Сам хозяин был элегантен, высок и седовлас, галантен – целовал дамам руки и с гордостью показывал свои картины. Адочка болтала без умолку, а он спокойно, с достоинством и улыбкой сервировал в столовой ужин. На небольшом круглом столе, покрытом бархатной скатертью, лежали серебряные приборы с желтоватыми костяными ручками и, естественно, мейсенский сервиз. Все было элегантно и необычно – тонкие кружевные блины стопочкой, две серебряные вазочки с черной и красной икрой, маринованные маслята, розовая семга и желтоватая, со слезой, севрюга и утиные грудки, пересыпанные яблоком и черносливом. Пили, конечно же, шампанское. Говорливая Адочка после изрядной порции икры и блинов поспешила удалиться, а Элен и Павел Арнольдович (так он представился) остались наедине. Элен очень хотелось вдоволь поесть икры, да не с блинами, а с белым хлебом и маслом, но она, конечно, постеснялась, а вот от стеснения шампанского выпила много и от волнения сразу сильно опьянела. Она была очень смущена, но от выпитого почему-то стала путано оправдываться и пыталась проговорить эту дурацкую ситуацию – их запланированное знакомство. Выходило это как-то нелепо и глуповато. Хозяин ее успокаивал, улыбался и гладил по руке. Вдруг она поняла всю нелепость происходящего и совершенно некстати расплакалась, и еще очень разболелась голова. Павел Арнольдович растерялся, утешал ее как мог, проводил в ванную и уложил в спальне, укрыв мягким пледом. Ее еще долго мутило, и было стыдно за дурацкие слезы и истерику, но потом она уснула. Проснулась она от слабых поцелуев и неспешных ласк. Она удивилась, но противиться не было сил, правда, она слегка отворачивала лицо. Все, что было потом, напоминало растаявшее мороженое – не горячо, не холодно, не вкусно, не противно, а так, сладковато, и все.

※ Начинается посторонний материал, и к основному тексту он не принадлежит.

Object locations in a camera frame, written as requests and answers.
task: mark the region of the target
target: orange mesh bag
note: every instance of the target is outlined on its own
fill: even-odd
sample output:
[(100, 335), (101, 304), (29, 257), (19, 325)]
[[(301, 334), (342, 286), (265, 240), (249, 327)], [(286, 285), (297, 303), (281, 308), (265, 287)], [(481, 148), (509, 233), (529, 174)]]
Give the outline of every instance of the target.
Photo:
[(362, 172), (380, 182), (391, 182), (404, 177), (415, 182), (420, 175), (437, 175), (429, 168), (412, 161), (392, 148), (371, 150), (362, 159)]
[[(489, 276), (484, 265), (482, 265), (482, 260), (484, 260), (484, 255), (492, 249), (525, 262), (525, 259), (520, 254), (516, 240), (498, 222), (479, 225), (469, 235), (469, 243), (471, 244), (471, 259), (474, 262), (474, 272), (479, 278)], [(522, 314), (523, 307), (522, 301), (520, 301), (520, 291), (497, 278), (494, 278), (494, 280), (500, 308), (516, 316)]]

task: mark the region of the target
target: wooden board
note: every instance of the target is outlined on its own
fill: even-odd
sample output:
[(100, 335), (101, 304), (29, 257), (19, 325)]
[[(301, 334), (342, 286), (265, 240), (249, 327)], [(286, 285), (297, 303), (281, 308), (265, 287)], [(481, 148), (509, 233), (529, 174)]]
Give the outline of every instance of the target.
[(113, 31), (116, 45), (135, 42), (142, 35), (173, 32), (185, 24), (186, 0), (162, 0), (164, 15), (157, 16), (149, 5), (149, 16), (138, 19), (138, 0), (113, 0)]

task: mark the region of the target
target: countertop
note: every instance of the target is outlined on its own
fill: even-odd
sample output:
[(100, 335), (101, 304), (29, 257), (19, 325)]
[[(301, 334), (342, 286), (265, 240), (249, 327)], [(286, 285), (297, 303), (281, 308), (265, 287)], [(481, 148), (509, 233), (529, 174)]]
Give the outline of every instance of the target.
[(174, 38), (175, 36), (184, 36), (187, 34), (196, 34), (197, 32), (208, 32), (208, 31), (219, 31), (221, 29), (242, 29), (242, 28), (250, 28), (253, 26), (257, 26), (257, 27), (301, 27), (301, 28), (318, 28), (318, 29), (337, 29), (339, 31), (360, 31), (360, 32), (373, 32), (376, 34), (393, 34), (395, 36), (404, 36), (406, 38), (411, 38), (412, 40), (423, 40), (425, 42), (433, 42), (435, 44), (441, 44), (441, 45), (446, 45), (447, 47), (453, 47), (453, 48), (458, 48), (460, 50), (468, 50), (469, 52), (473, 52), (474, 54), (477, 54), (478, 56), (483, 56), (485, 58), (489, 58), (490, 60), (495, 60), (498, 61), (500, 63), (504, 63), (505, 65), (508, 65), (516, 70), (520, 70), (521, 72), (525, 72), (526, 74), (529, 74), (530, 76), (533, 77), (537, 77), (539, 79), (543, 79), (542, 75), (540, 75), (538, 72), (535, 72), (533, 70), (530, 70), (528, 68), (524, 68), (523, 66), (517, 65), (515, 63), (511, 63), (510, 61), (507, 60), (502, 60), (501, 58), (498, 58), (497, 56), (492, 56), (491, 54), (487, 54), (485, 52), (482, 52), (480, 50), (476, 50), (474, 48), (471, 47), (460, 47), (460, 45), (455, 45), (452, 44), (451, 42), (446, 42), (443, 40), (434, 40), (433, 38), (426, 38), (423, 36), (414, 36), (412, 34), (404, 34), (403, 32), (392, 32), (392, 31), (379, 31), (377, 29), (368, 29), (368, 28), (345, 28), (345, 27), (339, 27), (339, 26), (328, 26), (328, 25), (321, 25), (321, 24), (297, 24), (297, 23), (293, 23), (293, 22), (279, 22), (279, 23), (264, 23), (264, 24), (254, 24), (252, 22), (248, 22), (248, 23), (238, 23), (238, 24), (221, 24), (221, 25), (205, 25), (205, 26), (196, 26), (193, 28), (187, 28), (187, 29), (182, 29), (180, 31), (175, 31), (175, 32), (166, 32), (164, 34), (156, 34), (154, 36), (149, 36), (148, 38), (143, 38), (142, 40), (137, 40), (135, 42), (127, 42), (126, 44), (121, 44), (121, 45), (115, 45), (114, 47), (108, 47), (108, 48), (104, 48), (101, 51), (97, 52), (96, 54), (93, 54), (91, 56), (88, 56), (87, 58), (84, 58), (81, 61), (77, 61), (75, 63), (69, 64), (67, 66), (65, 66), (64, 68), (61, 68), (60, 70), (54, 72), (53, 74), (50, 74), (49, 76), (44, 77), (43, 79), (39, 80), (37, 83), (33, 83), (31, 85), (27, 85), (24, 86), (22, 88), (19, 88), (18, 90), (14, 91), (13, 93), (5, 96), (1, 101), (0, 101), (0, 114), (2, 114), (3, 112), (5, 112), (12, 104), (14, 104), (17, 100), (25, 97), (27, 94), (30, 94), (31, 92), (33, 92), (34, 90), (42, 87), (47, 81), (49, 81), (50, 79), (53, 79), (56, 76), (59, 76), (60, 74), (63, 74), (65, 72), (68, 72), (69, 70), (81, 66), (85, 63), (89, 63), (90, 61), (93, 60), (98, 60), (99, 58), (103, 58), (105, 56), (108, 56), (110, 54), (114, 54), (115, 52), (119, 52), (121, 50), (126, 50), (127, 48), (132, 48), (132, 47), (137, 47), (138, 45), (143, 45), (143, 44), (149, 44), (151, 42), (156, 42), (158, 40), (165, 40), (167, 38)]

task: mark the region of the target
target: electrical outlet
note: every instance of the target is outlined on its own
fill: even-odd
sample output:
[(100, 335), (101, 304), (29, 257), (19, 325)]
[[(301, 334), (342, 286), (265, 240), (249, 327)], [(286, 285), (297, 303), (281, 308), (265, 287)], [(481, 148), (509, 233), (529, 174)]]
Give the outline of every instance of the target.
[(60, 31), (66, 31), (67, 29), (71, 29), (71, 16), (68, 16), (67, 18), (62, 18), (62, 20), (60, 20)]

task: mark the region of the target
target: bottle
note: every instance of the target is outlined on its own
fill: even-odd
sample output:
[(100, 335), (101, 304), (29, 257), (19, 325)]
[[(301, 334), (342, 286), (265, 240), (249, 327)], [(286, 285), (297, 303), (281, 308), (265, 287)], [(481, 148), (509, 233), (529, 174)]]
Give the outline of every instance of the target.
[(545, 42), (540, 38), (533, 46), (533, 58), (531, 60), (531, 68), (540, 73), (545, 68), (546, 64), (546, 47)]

Утром они пили кофе из маленьких изящных чашечек, немного смущенные, и опять болела голова. В прихожей он подал ей пальто, поцеловал руку и вложил в нее свою визитную карточку – редкость по тем временам. Элен торопливо сбежала вниз по лестнице, не дождавшись лифта. На улице ей стало легче, и она обрадовалась свежему снегу и легкому морозному воздуху. Она долго шла по бульварам, не спешила спускаться в метро и все прокручивала в голове сложившуюся ситуацию.
Да, не молод, да, не пылок, но так хочется покоя, и здесь, уж конечно, обойдется без истерик и эскапад, да и к тому же – интересный человек, это уж наверняка, и скорее всего театрал. Она сняла с головы шарф и быстрой походкой шла по белому, хрусткому, только что выпавшему снегу. Он позвонил ей дня через три и, усмехаясь, сказал, что был бы рад увидеться с ней в субботу, да-да, именно в субботу, что он – человек немолодой и очень любит определенность и размеренность. Что ж суббота так суббота, очень даже удобно, решила Элен.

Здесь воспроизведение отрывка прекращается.